• WORK TO BE COMPLETED: Start at the first line of the material. Repeat each line exactly through the one containing "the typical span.", then stop.

GIVEN INFORMATION START

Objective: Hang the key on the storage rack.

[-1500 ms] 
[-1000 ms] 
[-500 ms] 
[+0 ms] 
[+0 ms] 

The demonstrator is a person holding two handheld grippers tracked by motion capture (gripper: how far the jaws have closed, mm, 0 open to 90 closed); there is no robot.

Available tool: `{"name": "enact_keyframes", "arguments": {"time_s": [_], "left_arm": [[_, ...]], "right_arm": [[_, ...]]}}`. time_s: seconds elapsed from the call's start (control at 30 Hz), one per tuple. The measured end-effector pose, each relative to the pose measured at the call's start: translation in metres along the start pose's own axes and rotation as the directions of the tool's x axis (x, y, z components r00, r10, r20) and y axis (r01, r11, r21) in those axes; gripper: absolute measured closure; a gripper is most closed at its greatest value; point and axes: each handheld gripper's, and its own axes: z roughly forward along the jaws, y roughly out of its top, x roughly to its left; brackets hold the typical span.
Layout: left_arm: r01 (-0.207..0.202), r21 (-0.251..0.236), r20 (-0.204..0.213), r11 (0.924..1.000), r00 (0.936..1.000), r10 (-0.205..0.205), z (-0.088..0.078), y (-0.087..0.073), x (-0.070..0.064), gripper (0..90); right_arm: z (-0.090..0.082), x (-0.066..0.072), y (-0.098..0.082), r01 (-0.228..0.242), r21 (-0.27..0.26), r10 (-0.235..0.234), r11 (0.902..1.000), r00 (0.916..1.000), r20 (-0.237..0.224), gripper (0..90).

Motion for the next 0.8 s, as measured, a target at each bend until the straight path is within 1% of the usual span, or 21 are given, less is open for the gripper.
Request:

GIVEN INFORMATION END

• EXERCISE SOLUTION:
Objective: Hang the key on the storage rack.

[-1500 ms] 
[-1000 ms] 
[-500 ms] 
[+0 ms] 
[+0 ms] 

The demonstrator is a person holding two handheld grippers tracked by motion capture (gripper: how far the jaws have closed, mm, 0 open to 90 closed); there is no robot.

Available tool: `{"name": "enact_keyframes", "arguments": {"time_s": [_], "left_arm": [[_, ...]], "right_arm": [[_, ...]]}}`. time_s: seconds elapsed from the call's start (control at 30 Hz), one per tuple. The measured end-effector pose, each relative to the pose measured at the call's start: translation in metres along the start pose's own axes and rotation as the directions of the tool's x axis (x, y, z components r00, r10, r20) and y axis (r01, r11, r21) in those axes; gripper: absolute measured closure; a gripper is most closed at its greatest value; point and axes: each handheld gripper's, and its own axes: z roughly forward along the jaws, y roughly out of its top, x roughly to its left; brackets hold the typical span.

The output is finished and nothing more is needed.